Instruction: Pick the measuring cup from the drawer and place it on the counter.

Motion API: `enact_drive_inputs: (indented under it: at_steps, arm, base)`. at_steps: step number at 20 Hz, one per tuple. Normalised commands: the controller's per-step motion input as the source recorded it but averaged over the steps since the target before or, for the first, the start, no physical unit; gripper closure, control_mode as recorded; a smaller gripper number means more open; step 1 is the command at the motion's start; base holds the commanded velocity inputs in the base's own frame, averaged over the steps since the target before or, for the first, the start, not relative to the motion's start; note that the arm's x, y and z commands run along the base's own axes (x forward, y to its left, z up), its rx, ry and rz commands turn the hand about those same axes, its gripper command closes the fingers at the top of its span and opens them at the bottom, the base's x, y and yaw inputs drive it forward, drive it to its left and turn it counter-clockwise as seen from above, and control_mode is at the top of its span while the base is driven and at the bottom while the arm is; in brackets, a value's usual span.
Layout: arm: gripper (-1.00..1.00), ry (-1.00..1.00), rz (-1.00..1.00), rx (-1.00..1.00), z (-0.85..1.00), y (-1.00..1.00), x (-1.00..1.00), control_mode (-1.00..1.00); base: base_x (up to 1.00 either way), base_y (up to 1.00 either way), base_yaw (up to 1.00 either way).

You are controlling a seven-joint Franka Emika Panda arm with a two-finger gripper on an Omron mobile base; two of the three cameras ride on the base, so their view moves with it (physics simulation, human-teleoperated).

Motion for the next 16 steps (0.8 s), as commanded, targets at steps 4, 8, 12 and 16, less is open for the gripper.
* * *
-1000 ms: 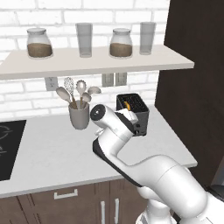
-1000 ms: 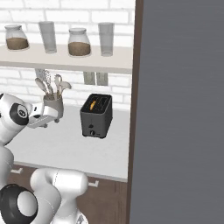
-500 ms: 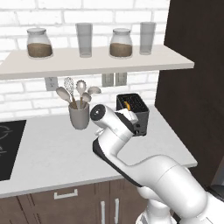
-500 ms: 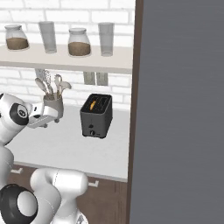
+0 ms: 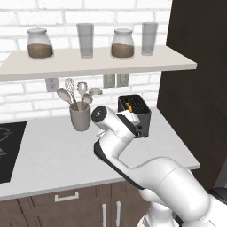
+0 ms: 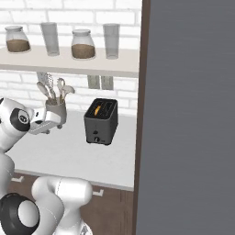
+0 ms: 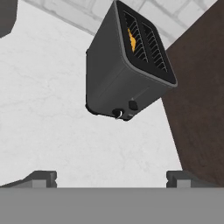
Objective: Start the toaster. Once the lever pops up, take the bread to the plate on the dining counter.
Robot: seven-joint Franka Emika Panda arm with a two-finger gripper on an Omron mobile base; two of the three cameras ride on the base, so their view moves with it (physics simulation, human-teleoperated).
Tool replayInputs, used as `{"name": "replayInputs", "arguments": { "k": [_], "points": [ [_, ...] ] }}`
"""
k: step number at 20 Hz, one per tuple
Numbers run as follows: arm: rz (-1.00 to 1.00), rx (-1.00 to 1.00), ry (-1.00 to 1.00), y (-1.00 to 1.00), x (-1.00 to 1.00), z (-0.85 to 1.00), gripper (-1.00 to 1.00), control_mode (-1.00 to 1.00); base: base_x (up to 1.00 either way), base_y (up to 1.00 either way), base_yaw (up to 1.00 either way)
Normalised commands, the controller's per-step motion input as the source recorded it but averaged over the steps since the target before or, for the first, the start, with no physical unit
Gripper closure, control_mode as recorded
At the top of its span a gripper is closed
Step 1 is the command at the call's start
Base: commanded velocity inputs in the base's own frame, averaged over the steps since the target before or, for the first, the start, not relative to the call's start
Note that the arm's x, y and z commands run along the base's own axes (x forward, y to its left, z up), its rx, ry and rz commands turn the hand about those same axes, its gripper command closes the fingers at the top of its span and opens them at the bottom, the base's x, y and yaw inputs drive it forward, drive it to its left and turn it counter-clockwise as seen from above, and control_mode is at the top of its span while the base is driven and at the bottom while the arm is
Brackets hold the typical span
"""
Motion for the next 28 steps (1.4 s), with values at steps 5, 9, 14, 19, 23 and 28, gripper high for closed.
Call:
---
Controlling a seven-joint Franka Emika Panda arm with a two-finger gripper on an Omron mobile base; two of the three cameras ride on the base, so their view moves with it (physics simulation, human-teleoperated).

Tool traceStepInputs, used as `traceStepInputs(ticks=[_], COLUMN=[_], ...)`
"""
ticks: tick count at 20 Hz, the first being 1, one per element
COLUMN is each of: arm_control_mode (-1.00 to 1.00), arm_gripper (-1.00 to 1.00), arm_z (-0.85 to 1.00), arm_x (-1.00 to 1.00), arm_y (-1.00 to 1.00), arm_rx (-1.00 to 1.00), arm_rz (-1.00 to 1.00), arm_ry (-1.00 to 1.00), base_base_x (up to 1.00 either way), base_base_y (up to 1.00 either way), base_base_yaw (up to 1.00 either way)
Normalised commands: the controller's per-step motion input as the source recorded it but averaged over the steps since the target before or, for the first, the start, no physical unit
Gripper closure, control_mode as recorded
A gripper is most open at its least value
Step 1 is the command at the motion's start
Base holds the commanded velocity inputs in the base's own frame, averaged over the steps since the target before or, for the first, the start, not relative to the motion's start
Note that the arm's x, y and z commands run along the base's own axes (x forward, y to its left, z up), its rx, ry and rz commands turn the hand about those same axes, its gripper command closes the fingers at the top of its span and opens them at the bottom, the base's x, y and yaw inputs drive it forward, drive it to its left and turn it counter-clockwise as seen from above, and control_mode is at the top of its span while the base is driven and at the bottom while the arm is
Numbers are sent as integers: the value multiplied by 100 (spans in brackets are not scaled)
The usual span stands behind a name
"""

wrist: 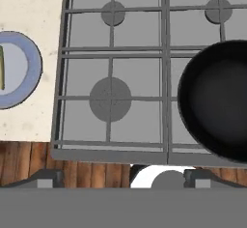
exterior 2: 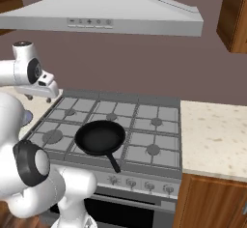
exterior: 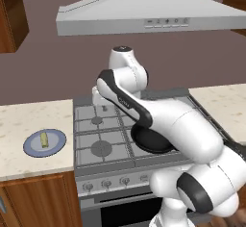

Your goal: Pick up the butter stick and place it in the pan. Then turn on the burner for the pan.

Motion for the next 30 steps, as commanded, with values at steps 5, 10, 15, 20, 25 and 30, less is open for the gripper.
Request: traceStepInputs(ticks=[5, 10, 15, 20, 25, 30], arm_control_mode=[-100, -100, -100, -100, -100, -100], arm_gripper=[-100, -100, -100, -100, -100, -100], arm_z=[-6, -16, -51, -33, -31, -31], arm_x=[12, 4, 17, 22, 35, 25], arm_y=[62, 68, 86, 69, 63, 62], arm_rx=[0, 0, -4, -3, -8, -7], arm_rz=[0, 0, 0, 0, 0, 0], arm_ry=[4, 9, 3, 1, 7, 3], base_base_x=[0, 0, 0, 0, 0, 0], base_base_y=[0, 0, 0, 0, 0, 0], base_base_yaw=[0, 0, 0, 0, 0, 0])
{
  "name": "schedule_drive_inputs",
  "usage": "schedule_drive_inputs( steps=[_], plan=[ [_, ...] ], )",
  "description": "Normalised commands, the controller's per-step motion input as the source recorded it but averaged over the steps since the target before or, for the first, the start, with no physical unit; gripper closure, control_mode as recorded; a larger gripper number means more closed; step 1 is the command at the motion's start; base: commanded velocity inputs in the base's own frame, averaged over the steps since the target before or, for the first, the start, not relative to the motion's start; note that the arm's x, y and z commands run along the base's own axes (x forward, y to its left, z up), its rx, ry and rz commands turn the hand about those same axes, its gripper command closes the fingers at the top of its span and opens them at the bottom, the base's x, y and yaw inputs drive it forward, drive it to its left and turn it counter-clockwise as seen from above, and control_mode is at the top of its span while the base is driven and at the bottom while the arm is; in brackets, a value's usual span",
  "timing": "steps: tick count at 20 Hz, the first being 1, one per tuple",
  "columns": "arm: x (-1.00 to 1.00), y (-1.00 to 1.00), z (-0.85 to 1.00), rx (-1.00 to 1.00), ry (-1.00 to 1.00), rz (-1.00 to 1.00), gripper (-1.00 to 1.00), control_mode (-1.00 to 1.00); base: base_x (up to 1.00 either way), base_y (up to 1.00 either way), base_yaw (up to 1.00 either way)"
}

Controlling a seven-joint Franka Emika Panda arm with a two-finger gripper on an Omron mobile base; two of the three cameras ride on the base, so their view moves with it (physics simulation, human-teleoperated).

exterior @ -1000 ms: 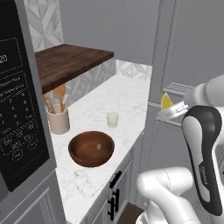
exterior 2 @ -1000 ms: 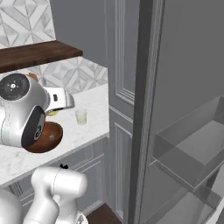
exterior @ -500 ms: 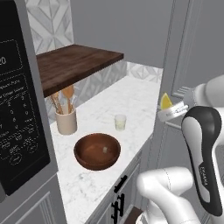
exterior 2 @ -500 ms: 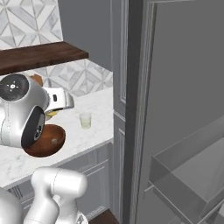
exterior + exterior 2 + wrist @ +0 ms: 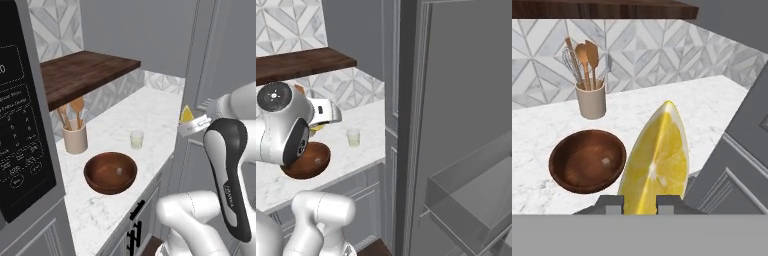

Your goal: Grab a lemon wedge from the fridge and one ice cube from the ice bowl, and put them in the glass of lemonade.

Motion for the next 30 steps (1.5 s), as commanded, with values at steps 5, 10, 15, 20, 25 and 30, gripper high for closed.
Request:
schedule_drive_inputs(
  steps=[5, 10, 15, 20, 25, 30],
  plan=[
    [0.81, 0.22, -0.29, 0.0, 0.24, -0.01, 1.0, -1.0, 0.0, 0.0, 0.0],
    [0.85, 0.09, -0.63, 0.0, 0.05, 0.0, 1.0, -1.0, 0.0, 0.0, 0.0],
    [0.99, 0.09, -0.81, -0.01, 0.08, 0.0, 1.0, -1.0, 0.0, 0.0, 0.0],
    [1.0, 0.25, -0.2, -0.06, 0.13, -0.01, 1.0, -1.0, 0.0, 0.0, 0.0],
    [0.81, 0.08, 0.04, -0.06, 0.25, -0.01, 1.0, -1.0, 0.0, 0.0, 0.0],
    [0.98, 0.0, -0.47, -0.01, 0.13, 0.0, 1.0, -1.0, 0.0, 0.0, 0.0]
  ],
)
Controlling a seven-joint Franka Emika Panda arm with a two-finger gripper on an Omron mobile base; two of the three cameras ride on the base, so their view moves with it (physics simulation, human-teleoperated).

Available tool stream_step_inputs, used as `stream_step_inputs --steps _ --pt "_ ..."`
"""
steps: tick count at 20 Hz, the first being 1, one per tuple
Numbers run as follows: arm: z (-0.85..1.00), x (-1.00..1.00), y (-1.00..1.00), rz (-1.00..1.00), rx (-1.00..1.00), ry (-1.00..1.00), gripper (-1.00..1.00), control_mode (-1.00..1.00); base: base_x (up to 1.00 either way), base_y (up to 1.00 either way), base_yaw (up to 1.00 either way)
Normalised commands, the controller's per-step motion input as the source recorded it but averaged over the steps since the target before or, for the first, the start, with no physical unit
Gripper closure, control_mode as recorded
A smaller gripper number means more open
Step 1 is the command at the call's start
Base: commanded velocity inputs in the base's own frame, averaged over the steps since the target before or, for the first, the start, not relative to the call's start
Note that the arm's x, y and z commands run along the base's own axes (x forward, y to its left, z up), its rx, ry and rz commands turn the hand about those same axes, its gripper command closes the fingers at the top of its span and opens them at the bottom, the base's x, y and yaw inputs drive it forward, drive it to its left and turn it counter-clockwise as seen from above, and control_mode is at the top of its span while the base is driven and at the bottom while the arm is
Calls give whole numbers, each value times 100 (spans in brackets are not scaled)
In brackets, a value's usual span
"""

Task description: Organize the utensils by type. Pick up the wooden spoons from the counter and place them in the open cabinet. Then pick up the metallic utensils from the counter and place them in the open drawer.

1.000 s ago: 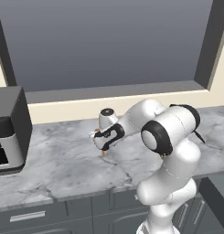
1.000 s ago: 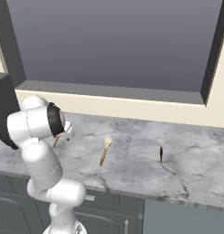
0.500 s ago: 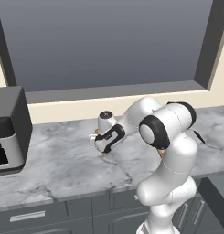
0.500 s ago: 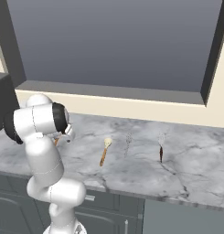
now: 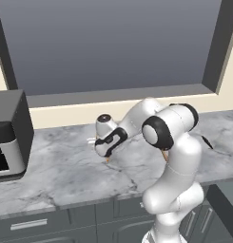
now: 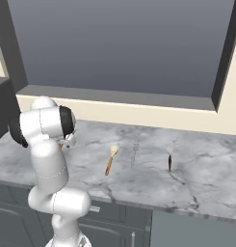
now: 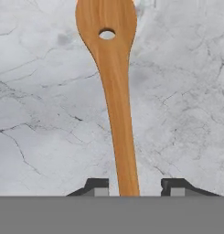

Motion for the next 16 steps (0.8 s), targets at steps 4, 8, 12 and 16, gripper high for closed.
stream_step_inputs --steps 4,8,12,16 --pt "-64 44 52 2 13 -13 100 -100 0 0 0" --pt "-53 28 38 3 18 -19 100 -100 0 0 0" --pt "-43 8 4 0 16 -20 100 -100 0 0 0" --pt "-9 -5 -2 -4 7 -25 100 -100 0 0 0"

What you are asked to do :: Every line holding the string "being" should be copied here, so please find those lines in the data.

Written answer ::
ticks: tick count at 20 Hz, the first being 1, one per element
  "timing": "steps: tick count at 20 Hz, the first being 1, one per tuple",
steps: tick count at 20 Hz, the first being 1, one per tuple

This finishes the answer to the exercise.